◆ WORK TO COMPLETE ◆
From the records below, copy out exactly the lines from the one containing "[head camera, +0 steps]" to the one containing "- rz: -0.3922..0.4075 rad", both included. Add nothing else.

◆ SOURCE DATA ◆
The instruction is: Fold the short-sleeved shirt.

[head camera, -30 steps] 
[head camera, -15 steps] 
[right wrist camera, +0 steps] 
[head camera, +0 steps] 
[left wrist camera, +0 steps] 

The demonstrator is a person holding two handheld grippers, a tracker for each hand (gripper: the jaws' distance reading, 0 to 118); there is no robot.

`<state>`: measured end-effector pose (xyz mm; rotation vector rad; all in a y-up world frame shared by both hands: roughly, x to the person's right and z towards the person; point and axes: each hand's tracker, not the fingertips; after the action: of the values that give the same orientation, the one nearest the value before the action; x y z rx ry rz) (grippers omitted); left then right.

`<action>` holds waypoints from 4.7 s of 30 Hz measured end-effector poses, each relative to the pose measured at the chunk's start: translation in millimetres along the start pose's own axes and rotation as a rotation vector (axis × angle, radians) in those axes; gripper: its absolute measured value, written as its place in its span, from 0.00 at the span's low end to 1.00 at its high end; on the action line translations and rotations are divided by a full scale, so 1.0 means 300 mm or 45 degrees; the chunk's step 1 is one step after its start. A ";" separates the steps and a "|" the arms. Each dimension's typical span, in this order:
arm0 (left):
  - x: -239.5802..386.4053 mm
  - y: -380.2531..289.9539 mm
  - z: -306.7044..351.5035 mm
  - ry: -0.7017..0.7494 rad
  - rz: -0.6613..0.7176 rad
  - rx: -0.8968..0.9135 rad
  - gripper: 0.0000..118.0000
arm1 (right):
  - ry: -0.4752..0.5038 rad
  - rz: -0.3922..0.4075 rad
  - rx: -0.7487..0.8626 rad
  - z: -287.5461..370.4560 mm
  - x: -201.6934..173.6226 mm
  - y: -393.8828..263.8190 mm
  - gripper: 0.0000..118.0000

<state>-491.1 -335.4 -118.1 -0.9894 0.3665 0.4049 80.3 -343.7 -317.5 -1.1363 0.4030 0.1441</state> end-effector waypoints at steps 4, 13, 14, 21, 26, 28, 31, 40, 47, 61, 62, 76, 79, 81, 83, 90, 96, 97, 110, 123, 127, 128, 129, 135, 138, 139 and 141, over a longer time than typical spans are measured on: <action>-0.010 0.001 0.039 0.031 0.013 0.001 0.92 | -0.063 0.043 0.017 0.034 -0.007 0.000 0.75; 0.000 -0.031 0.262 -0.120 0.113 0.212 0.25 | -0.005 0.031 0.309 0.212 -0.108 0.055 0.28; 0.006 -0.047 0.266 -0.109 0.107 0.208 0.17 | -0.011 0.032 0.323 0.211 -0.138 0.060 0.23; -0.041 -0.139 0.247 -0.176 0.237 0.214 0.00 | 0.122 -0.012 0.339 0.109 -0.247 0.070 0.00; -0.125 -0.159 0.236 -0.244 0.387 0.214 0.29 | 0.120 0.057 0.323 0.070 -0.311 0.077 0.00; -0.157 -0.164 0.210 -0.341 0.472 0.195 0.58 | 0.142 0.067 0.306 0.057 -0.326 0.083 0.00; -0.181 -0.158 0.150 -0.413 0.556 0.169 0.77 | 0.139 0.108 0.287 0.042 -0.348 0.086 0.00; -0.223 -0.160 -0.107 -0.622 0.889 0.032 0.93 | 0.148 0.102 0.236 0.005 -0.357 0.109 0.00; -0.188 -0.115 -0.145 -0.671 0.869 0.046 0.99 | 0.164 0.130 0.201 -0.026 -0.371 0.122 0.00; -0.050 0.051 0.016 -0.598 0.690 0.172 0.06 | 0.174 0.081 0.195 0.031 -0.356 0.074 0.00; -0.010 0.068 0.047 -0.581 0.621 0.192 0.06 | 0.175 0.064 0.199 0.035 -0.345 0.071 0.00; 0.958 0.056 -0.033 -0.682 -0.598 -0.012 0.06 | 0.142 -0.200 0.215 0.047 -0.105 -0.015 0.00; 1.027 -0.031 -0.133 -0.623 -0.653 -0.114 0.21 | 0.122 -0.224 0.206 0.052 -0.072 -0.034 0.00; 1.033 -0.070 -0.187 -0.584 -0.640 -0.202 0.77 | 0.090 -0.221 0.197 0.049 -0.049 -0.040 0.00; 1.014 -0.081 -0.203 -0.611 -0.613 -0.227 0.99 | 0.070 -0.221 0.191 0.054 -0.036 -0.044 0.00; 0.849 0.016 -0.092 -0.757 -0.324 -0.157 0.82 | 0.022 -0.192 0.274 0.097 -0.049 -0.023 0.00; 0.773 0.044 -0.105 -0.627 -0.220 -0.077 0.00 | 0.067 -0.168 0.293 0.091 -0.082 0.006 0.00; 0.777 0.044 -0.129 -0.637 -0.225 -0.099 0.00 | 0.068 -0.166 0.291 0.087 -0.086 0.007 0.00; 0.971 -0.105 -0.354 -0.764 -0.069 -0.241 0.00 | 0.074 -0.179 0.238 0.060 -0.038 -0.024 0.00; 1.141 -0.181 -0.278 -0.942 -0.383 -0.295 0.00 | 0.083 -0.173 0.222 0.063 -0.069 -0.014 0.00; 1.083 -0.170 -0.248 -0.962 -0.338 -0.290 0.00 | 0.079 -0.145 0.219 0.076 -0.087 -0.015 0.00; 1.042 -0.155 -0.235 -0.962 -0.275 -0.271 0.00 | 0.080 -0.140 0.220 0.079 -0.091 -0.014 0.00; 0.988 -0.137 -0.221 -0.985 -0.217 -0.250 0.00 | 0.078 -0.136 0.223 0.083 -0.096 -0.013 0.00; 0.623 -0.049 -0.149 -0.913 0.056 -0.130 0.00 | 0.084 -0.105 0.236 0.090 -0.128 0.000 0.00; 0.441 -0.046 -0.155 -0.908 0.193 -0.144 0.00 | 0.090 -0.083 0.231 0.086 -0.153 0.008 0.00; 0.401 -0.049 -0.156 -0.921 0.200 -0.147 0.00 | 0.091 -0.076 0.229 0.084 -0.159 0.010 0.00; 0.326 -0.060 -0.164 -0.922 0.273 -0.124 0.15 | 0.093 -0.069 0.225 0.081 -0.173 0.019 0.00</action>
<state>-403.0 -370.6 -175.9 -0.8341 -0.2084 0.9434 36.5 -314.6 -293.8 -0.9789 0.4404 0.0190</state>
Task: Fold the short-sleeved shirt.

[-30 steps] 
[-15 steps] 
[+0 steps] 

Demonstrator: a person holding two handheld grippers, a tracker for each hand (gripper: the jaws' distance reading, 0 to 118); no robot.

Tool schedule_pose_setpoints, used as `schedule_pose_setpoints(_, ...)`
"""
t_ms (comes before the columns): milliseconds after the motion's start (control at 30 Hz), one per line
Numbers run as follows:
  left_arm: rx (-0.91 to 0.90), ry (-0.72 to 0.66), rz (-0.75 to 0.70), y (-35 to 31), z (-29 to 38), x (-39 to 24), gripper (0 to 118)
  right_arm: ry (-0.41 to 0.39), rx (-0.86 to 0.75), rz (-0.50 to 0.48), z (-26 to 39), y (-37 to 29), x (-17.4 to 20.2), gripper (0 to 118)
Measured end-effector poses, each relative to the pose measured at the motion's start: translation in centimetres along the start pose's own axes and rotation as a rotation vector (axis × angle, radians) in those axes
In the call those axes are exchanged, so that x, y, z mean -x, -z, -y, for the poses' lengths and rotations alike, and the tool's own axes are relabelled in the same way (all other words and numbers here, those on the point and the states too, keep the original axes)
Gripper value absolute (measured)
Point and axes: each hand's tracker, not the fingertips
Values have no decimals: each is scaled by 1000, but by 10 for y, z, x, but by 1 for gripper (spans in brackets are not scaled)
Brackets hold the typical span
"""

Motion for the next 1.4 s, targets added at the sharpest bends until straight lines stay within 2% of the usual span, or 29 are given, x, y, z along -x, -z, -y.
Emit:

◆ PROBLEM SOLUTION ◆
[head camera, +0 steps] 
[left wrist camera, +0 steps] 

The demonstrator is a person holding two handheld grippers, a tracker for each hand (gripper: the jaws' distance reading, 0 to 118); there is no robot.

`<state>`: measured end-effector pose (xyz mm; rotation vector rad; all in a y-up world frame shared by both hands: roughly, x to the person's right and z towards the person; point and axes: each hand's tracker, not the fingertips; after the action: of the values that give the same orientation, the one nearest the value before the action; x y z rx ry rz) (grippers omitted); left then right.

`<action>` holds waypoints from 4.7 s of 30 Hz measured end-effector poses, each relative to the pose measured at the chunk's start: translation in millimetres along the start pose's own axes and rotation as a rotation vector (axis × angle, radians) in those axes; gripper: its absolute measured value, written as its place in its span, from 0.00 at the span's low end to 1.00 at its high end; on the action line translations and rotations are divided by a full scale, so 1.0 means 300 mm or 45 degrees; the chunk's step 1 is one step after its start. A ";" separates the steps and a "|" the arms. Each dimension's typical span, in this order:
arm0 (left):
  - x: -239.5802..386.4053 mm
  - y: -380.2531..289.9539 mm
  - z: -306.7044..351.5035 mm
  - ry: -0.7017..0.7494 rad
  - rz: -0.6613..0.7176 rad
  - rx: -0.8968..0.9135 rad
  - gripper: 0.0000..118.0000
arm1 (right):
  - ry: -0.4752..0.5038 rad
  - rz: -0.3922..0.4075 rad

This concludes the output for the exercise.